Je vous aime, moi, voilà pourquoi je suis si bonne et si bête, c’est-à-dire tout le contraire de vous qui ne m’aimez pas et qui êtes très méchant et très spirituel. Tâchez de penser un peu à moi. De mon côté vous n’avez pas besoin de me faire une pareille recommandation. Vous êtes bien sûr que je n’en perds pas une seconde de votre pensée et je n’en suis pas plus fière pour cela. Il y a des moments où je crois que j’en suis plus heureuse mais c’est seulement quand je crois que vous m’aimez. M’aimez-vous ce soir ? Moi je t’aime.

Juliette

BnF, Mss, NAF 16331, f. 174-175
Transcription de Sylviane Robardey-Eppstein

a) « absurditée ».
b) « tignocher ».
c) « bonhommie ».

Notes

[1Probable double sens à connotation érotique : en argot, « faire faillite » et « faire banqueroute » sont synonymes de « faire culbute » ou « montrer son postérieur », tandis que « cyclope » et « borgne » sont synonymes d’« anus » et/ou de « pénis ».

[2Allusion à élucider.
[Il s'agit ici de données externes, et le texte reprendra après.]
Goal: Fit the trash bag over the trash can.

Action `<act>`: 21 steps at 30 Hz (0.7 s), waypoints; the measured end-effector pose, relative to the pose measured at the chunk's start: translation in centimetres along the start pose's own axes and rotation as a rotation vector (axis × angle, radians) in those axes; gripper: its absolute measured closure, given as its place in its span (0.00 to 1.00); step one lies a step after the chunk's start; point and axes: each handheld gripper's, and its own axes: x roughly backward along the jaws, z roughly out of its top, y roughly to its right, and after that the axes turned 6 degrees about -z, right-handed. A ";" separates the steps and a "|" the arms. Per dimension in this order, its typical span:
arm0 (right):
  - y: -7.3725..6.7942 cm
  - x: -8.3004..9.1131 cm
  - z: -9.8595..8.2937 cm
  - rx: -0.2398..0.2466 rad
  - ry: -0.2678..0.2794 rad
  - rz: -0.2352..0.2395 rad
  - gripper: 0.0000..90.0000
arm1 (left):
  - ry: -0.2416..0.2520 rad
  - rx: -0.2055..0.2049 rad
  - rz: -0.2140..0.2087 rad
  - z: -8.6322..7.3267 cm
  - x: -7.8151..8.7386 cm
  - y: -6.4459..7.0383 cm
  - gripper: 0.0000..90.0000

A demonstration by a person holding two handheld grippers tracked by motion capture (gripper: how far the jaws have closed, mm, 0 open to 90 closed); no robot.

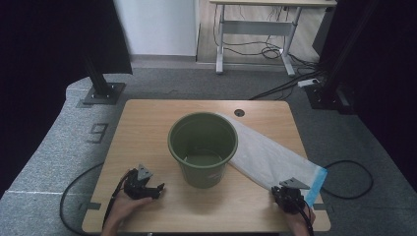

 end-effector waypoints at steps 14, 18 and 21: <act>-5.6 -5.8 6.9 0.118 0.106 0.183 0.51 | -0.022 -0.025 -0.011 -0.4 -0.5 0.3 0.16; -6.6 -7.3 8.3 0.147 0.108 0.190 0.52 | -0.014 0.008 -0.019 -0.9 -0.3 0.2 0.16; -6.9 -8.1 8.6 0.186 0.082 0.200 0.62 | -0.016 0.014 -0.009 -1.2 0.1 0.3 0.16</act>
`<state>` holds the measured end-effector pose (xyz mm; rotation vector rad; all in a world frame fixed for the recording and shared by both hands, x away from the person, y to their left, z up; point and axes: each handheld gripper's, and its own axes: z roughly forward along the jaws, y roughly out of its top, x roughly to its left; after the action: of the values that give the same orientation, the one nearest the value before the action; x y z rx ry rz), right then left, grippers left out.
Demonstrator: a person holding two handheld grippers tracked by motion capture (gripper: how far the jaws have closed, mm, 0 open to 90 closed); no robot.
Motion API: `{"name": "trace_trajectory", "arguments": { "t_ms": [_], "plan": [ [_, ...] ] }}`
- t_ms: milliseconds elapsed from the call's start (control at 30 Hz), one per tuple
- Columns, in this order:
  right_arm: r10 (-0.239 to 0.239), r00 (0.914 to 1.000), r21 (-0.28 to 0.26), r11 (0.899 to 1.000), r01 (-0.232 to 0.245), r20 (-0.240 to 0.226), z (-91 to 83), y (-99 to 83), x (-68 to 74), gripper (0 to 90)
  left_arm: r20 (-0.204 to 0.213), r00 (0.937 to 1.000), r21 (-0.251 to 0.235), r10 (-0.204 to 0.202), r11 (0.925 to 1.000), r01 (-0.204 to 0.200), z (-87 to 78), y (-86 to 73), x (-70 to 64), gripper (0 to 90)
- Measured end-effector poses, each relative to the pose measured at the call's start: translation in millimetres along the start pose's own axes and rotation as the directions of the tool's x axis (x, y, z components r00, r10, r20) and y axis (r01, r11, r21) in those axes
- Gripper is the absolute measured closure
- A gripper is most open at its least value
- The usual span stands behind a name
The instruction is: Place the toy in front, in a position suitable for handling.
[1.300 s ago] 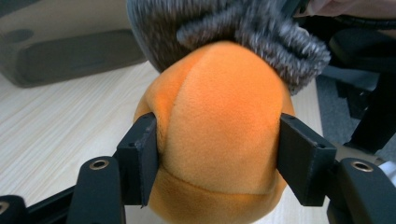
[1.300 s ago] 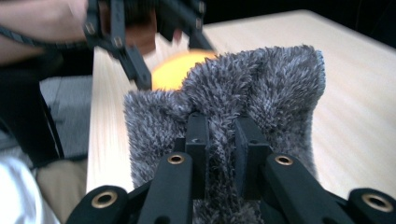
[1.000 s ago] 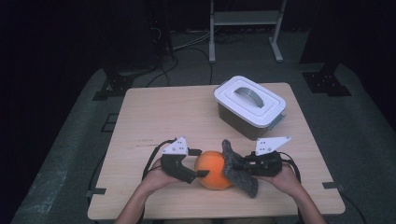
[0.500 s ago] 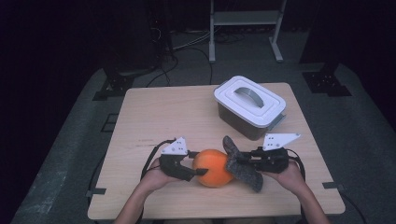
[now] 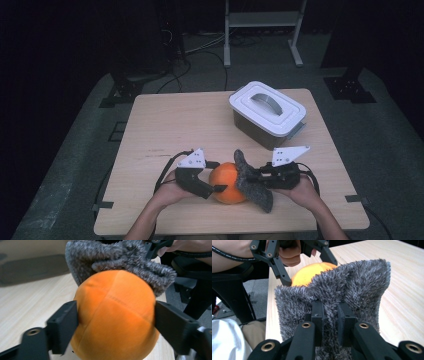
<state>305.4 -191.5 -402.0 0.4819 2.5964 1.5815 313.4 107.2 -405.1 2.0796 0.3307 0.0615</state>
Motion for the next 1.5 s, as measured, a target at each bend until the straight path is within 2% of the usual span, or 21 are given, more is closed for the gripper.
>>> {"name": "trace_trajectory", "arguments": {
  "t_ms": [67,133,200,300,400,467,500,600,733,767,833,933,967,1033,1167,1267,1367,1400,1433,1467,1500],
  "plan": [
    [0.006,1.0000,0.004,1.000,-0.006,-0.002,-1.4,-1.8,-1.9,77.2,0.012,0.9997,-0.011,-0.022,0.9997,0.023,2.4,-3.2,1.8,16.9],
    [0.008,1.0000,0.010,1.000,-0.008,0.004,-2.7,-2.0,-2.9,77.2,0.023,0.9995,-0.013,-0.021,0.9997,0.021,2.0,-4.1,2.5,19.2],
    [0.003,0.9999,0.015,1.000,-0.003,0.010,-4.6,-0.3,-2.9,77.2,0.007,1.0000,-0.012,-0.004,0.9999,0.004,-0.4,-2.8,0.5,29.0],
    [-0.011,0.9997,-0.019,1.000,0.011,0.022,-8.1,5.6,1.2,77.5,-0.010,0.9998,-0.003,0.018,0.9998,-0.018,-5.0,1.4,-2.4,38.1],
    [-0.024,0.9996,-0.084,0.996,0.025,0.015,-10.0,14.8,7.0,77.6,-0.026,0.9985,0.016,0.048,0.9987,-0.048,-4.9,5.7,-7.1,39.8],
    [-0.029,0.9995,-0.088,0.996,0.030,0.016,-9.0,17.1,8.8,77.5,-0.027,0.9982,0.012,0.053,0.9985,-0.053,-4.8,6.6,-8.5,40.5],
    [-0.037,0.9992,-0.072,0.997,0.038,0.018,-4.1,18.0,10.6,77.4,-0.030,0.9979,0.011,0.058,0.9983,-0.058,-4.9,7.5,-10.1,40.7],
    [-0.024,0.9996,-0.055,0.998,0.025,0.011,-0.5,12.0,6.7,77.3,-0.036,0.9975,0.016,0.060,0.9981,-0.060,-7.3,7.8,-10.0,41.2],
    [-0.009,0.9990,-0.020,1.000,0.010,0.043,-3.4,6.4,1.2,77.3,-0.030,0.9985,0.009,0.045,0.9990,-0.044,-6.2,7.5,-9.4,40.2],
    [-0.009,0.9990,-0.020,1.000,0.010,0.043,-3.4,6.4,1.2,77.3,-0.030,0.9985,0.009,0.045,0.9990,-0.044,-6.2,7.5,-9.4,39.7],
    [-0.018,0.9990,-0.060,0.998,0.020,0.042,-6.6,11.2,5.2,77.3,-0.023,0.9984,0.004,0.052,0.9986,-0.052,-5.0,7.8,-9.9,37.9],
    [-0.027,0.9992,-0.065,0.997,0.029,0.029,-5.4,15.0,8.3,77.2,-0.018,0.9987,0.004,0.049,0.9988,-0.048,-4.3,7.6,-9.5,31.3],
    [-0.042,0.9987,-0.036,0.998,0.043,0.027,-0.8,13.6,9.2,77.3,-0.014,0.9992,-0.001,0.038,0.9993,-0.039,-3.2,6.6,-8.4,27.7],
    [-0.031,0.9994,-0.028,0.999,0.031,0.014,1.1,9.6,7.7,77.3,-0.012,0.9995,-0.016,0.030,0.9994,-0.030,-2.8,5.2,-6.9,24.5],
    [-0.023,0.9997,-0.019,1.000,0.023,0.002,-1.7,6.5,5.1,77.2,0.004,1.0000,-0.020,-0.002,0.9998,0.002,0.2,3.2,-4.1,18.7],
    [-0.012,0.9999,-0.018,1.000,0.012,0.003,-3.3,3.2,1.7,77.1,0.019,0.9998,-0.016,-0.005,0.9999,0.006,1.3,1.8,-3.5,19.1],
    [-0.001,0.9999,-0.016,1.000,0.001,0.016,-5.6,1.0,-2.5,77.0,0.046,0.9989,-0.014,0.008,0.9999,-0.007,0.4,1.9,-4.9,25.2],
    [0.003,0.9997,-0.013,1.000,-0.003,0.024,-6.8,0.4,-3.5,76.8,0.087,0.9960,-0.012,0.019,0.9998,-0.018,-1.0,1.8,-6.1,27.8],
    [0.005,0.9994,-0.009,1.000,-0.004,0.035,-7.9,-0.3,-4.7,76.7,0.109,0.9939,-0.016,0.022,0.9997,-0.020,-1.9,1.6,-6.7,29.8],
    [0.008,0.9990,-0.009,1.000,-0.008,0.045,-8.9,-1.3,-6.1,76.7,0.121,0.9923,-0.020,0.025,0.9995,-0.022,-2.6,1.5,-7.0,31.7],
    [0.016,0.9986,-0.007,1.000,-0.016,0.050,-10.0,-2.3,-7.3,76.7,0.115,0.9929,-0.022,0.029,0.9994,-0.026,-2.7,1.5,-7.2,32.0]
  ]
}}
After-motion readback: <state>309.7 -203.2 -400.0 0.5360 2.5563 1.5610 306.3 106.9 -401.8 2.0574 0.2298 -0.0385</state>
Juliette et Victor ont visité ensemble le château d’Amboise en août 1834. Il n’est pas impossible qu’il fut le lieu de promesses d’amour et d’avenir faites par Hugo et que Juliette considère comme non tenues.
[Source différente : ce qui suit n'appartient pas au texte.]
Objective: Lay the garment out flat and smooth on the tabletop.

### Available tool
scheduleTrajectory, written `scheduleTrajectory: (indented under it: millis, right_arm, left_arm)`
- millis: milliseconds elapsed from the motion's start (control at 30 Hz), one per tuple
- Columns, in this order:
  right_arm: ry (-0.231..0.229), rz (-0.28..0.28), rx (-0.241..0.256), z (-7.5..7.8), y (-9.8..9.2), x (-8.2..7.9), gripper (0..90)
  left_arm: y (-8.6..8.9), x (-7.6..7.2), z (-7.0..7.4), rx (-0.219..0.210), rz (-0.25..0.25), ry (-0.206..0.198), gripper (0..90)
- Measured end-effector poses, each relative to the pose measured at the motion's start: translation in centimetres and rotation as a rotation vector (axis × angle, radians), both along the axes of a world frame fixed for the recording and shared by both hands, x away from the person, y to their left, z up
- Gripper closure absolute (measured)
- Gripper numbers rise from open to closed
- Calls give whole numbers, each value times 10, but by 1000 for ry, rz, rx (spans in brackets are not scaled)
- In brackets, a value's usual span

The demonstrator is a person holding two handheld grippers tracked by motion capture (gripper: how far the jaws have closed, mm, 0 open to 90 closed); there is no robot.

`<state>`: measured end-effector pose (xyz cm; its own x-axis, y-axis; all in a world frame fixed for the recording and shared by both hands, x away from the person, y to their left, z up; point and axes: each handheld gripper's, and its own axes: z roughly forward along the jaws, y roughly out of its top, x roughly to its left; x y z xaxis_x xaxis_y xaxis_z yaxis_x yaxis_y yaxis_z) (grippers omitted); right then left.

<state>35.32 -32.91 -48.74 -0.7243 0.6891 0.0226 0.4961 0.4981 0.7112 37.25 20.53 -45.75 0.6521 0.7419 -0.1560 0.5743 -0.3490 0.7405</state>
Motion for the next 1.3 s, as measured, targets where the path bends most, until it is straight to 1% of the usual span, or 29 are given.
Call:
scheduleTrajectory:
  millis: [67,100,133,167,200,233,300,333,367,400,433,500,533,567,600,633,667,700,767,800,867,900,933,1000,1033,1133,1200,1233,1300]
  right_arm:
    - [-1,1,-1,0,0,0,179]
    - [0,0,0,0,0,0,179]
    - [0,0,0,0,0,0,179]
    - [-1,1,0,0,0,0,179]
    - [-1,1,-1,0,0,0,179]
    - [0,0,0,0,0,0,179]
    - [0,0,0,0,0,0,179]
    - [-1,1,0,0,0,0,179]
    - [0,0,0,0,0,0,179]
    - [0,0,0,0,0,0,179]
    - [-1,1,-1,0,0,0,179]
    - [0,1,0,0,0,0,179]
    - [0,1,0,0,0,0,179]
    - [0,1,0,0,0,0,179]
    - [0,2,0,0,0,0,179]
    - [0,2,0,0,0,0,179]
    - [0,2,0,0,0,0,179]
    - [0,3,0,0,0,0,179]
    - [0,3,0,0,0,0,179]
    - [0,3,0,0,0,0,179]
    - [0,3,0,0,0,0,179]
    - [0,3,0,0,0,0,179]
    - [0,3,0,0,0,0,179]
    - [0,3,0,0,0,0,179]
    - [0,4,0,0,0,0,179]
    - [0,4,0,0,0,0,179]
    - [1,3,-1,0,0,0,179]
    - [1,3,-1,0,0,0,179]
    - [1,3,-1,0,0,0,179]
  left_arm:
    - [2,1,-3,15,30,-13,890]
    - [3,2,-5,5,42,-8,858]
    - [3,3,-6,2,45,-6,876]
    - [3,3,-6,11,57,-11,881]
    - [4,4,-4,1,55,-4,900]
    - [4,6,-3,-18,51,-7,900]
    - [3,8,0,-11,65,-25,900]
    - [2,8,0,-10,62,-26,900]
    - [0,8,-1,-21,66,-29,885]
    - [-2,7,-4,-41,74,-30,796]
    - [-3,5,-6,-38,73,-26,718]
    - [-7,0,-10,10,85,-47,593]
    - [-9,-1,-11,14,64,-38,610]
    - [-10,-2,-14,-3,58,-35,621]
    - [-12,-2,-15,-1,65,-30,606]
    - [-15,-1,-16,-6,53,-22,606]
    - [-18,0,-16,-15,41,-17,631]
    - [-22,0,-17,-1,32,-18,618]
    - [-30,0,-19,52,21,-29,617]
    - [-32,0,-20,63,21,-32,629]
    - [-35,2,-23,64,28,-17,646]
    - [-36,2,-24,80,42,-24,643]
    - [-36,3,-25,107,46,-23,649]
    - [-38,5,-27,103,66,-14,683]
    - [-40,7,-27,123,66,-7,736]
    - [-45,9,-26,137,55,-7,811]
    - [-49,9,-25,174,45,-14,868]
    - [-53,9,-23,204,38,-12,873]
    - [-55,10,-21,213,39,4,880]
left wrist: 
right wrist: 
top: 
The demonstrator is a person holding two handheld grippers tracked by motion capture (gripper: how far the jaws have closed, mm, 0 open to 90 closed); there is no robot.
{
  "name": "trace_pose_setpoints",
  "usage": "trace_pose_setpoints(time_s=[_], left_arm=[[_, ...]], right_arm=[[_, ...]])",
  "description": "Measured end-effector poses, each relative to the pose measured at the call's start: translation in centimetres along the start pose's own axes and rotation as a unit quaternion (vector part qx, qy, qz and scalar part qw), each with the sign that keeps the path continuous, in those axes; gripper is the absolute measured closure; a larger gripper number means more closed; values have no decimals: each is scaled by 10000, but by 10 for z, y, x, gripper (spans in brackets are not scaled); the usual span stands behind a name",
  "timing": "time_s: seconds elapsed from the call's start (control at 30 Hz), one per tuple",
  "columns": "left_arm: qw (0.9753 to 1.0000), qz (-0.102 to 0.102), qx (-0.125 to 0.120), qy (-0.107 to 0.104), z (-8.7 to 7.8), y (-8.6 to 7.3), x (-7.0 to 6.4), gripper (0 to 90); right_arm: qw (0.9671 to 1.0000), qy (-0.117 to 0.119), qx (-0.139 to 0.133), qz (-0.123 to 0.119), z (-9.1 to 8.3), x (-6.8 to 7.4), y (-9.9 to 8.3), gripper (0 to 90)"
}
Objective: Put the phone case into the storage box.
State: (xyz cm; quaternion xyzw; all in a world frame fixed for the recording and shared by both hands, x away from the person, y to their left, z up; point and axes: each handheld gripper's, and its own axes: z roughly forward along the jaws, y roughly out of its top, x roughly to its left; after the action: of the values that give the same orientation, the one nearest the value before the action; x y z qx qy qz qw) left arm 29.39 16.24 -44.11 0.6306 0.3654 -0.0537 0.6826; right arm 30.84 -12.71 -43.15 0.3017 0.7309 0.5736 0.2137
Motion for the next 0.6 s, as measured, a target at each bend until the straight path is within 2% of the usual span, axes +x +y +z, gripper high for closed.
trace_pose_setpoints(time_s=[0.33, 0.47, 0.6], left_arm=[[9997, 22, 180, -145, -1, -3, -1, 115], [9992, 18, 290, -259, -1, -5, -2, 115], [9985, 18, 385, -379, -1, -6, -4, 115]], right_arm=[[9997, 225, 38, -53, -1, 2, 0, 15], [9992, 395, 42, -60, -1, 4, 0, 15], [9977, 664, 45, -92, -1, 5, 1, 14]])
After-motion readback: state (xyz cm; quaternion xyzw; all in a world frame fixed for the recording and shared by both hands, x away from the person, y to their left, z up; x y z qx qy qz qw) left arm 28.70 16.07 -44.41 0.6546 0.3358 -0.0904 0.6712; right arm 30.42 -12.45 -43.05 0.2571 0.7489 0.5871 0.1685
[3La lecture n’est pas douteuse. « Se tignocher » signifie-t-il, dans l’un des patois utilisés par Juliette, ou dans un français populaire de son temps, « peigner sa tignasse », activité que Juliette prévoyait de faire dans sa lettre de la veille ? Ou serait-ce plutôt un néologisme ?

[4Transcription orale de « Ah bien oui, c’est bien agréable », qui cherche à imiter le parler campagnard.

[5Juliette, à cette époque, n’adresse pas ses lettres à Hugo par la poste ni en envoyant chez lui sa servante : elle dépose ses lettres quotidiennes dans une boîte chez elle, que Hugo relève quand il lui rend visite.